Report how many lines of the records below include the word "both". Give nothing but the number.
(Input records begins)
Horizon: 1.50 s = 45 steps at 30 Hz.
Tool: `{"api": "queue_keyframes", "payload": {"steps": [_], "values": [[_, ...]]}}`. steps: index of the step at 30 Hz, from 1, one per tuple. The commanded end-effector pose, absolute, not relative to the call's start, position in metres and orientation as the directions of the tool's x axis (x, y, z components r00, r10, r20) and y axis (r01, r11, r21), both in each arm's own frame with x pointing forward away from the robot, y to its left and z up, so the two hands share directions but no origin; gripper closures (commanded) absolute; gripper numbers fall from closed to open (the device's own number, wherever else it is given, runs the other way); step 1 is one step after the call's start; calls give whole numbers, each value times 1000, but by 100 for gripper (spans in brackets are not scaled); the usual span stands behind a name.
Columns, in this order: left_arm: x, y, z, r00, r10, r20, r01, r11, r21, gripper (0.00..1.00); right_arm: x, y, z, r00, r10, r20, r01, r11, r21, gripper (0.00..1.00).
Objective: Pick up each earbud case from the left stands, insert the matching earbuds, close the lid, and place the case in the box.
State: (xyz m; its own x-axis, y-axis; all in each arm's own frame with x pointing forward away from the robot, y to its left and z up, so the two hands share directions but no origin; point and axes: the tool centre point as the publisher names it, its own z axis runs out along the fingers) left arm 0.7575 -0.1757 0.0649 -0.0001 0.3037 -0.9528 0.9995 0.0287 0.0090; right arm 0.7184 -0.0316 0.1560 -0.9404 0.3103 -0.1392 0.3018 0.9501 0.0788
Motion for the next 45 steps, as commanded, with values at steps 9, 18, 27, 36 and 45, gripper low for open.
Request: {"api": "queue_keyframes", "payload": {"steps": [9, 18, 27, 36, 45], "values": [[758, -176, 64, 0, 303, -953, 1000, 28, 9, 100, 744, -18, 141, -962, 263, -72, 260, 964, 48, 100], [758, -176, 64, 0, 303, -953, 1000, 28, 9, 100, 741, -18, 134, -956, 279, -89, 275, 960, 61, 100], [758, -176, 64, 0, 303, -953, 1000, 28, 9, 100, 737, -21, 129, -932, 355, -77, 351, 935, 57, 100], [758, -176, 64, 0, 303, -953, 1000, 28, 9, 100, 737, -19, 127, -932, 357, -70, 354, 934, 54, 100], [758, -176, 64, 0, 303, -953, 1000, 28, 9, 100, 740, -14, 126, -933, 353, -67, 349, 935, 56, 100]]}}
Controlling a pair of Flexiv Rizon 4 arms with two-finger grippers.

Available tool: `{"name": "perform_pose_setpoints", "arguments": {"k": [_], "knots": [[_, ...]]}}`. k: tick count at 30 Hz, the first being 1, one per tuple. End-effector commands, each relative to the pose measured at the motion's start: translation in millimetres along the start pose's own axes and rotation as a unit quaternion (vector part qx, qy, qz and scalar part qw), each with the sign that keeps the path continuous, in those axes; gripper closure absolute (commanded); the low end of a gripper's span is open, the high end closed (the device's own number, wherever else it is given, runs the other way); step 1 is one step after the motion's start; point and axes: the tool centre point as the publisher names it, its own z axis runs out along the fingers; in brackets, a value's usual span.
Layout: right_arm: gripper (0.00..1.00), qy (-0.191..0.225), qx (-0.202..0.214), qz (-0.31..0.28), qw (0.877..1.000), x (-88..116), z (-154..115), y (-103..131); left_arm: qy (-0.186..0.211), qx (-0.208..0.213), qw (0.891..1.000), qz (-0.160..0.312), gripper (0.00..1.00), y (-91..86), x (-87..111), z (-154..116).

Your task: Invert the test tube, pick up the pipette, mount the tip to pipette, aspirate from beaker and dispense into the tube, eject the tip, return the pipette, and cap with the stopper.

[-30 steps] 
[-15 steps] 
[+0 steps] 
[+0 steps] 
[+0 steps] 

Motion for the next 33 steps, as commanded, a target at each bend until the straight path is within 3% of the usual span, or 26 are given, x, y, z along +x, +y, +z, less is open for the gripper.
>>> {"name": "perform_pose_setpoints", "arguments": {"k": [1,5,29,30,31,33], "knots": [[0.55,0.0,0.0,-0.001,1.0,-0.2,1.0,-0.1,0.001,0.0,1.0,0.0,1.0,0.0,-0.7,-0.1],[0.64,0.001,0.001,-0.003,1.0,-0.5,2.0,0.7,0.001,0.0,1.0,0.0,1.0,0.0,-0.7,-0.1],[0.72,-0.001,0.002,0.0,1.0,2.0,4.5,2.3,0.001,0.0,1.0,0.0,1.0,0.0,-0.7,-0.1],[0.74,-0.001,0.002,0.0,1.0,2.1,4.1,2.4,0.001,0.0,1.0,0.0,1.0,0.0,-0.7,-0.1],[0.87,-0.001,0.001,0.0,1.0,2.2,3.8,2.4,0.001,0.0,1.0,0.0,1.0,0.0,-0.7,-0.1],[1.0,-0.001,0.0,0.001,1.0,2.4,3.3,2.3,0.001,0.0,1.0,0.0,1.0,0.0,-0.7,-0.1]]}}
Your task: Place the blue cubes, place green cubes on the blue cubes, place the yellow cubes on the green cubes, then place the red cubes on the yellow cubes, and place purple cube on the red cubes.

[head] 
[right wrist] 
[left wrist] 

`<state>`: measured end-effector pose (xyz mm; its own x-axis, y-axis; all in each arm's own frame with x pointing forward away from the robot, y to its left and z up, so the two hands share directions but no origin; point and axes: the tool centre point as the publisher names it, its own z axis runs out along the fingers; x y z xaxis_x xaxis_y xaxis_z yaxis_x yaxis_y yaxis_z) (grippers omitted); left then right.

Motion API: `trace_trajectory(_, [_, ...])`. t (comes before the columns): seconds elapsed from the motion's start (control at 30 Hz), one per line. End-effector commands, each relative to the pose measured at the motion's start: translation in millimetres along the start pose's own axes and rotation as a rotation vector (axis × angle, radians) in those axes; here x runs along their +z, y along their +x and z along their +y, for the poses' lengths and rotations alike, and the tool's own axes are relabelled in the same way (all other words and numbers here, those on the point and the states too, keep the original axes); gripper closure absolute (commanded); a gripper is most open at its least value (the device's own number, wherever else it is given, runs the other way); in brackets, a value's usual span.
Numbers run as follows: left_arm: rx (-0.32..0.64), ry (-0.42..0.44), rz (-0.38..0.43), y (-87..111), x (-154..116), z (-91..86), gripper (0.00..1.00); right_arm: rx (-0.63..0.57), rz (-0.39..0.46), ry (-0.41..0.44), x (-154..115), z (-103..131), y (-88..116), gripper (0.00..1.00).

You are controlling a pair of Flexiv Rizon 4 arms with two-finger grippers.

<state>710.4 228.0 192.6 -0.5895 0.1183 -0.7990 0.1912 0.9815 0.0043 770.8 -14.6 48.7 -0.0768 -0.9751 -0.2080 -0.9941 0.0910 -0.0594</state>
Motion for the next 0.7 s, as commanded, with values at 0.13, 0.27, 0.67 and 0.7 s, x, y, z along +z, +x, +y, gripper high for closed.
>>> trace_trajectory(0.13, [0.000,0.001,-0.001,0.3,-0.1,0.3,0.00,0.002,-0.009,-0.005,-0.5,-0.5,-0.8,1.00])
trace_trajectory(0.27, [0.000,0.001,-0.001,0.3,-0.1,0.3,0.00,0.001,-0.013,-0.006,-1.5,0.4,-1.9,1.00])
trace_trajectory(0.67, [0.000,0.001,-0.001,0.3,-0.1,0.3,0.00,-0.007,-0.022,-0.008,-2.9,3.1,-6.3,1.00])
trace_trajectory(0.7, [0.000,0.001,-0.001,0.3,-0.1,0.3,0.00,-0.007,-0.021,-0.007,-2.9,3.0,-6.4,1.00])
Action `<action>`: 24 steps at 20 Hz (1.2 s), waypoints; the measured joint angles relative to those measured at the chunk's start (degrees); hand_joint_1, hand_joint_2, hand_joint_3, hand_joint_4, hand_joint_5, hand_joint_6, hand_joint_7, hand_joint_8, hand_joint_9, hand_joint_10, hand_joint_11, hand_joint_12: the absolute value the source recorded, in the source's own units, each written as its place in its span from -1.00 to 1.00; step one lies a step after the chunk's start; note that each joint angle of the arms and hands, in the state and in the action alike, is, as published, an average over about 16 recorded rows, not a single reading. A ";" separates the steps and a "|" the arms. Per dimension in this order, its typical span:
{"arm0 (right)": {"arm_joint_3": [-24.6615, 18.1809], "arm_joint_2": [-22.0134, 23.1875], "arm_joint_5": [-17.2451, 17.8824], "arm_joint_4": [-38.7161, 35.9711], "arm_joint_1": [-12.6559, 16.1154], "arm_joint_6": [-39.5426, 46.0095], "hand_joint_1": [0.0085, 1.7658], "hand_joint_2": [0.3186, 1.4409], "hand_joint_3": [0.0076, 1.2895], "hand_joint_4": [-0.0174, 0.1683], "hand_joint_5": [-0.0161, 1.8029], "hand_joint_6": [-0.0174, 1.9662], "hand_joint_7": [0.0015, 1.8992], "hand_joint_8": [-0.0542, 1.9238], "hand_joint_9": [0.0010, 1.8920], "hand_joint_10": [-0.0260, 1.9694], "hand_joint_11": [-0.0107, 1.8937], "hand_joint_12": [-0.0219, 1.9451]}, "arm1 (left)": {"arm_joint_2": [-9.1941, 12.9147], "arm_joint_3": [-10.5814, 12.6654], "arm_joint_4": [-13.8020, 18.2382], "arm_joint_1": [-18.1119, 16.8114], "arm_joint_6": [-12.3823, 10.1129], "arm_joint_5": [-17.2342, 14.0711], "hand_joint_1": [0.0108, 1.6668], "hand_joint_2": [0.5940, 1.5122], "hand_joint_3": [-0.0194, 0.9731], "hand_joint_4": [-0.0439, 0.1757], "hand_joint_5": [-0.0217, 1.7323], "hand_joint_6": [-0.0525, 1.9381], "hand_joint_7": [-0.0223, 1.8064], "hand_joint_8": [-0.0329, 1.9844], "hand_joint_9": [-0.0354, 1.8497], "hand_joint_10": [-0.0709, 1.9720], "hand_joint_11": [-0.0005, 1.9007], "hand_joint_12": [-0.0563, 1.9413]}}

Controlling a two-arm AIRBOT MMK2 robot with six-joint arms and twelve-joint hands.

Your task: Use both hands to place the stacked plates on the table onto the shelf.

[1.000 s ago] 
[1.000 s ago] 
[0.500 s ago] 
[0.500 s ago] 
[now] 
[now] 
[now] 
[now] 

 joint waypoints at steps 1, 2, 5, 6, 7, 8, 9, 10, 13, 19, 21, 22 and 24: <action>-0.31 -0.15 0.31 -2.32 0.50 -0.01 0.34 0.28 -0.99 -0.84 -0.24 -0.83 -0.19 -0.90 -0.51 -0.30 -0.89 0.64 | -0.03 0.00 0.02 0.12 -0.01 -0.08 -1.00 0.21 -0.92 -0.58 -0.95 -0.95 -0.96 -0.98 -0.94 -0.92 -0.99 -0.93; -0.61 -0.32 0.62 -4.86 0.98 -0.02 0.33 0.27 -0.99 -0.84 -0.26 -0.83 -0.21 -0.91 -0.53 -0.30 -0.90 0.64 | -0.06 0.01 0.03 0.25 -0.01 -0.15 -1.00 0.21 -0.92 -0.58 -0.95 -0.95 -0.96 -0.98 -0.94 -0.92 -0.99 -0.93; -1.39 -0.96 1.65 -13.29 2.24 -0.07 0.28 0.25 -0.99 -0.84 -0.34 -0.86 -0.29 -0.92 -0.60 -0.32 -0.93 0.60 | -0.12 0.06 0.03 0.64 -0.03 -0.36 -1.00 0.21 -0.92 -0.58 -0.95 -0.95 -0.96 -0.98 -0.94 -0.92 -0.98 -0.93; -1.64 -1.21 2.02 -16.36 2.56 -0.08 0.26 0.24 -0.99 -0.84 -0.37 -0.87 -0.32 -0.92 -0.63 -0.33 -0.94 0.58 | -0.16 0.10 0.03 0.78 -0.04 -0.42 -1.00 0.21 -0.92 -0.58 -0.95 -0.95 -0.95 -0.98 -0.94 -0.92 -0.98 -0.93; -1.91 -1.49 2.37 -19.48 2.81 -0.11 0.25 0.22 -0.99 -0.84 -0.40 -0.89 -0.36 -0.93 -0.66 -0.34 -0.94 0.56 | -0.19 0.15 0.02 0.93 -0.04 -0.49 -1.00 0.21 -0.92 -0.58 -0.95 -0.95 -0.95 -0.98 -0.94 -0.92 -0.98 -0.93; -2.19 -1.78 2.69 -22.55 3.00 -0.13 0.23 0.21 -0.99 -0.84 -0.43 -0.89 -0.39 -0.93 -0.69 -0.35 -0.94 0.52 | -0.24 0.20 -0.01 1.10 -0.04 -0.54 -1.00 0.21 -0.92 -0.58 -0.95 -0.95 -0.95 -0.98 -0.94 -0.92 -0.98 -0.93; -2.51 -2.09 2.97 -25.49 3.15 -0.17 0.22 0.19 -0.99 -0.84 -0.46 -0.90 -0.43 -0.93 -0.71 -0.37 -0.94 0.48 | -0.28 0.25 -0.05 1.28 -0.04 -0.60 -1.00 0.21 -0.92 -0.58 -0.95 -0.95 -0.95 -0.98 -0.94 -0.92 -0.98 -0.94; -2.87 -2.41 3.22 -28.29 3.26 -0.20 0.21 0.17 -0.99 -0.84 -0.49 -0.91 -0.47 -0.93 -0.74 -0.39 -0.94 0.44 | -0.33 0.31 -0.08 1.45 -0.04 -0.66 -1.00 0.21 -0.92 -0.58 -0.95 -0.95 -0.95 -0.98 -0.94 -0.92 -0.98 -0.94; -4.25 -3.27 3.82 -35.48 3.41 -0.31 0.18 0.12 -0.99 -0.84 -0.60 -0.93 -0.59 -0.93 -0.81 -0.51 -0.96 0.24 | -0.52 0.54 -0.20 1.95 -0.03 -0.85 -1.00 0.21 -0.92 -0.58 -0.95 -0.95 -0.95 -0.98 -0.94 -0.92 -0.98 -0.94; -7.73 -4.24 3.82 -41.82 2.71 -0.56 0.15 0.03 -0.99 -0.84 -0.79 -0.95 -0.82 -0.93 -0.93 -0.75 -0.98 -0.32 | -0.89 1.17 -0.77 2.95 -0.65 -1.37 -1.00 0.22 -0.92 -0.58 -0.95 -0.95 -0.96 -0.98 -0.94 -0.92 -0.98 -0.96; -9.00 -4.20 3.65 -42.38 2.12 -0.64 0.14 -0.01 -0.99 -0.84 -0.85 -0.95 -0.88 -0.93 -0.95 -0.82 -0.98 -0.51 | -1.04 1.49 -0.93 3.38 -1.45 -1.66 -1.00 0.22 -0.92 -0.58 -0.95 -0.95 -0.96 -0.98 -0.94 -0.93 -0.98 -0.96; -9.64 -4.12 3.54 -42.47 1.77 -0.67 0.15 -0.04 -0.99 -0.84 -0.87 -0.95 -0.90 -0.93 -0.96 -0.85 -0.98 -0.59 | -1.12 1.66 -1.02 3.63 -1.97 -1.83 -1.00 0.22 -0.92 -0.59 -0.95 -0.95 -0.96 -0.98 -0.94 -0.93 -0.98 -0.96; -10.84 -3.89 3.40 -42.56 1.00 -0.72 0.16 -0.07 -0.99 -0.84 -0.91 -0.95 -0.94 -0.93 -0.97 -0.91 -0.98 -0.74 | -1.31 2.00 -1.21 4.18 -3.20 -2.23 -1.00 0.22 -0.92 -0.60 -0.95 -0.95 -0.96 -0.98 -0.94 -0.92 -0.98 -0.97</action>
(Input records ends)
Result of the exercise:
2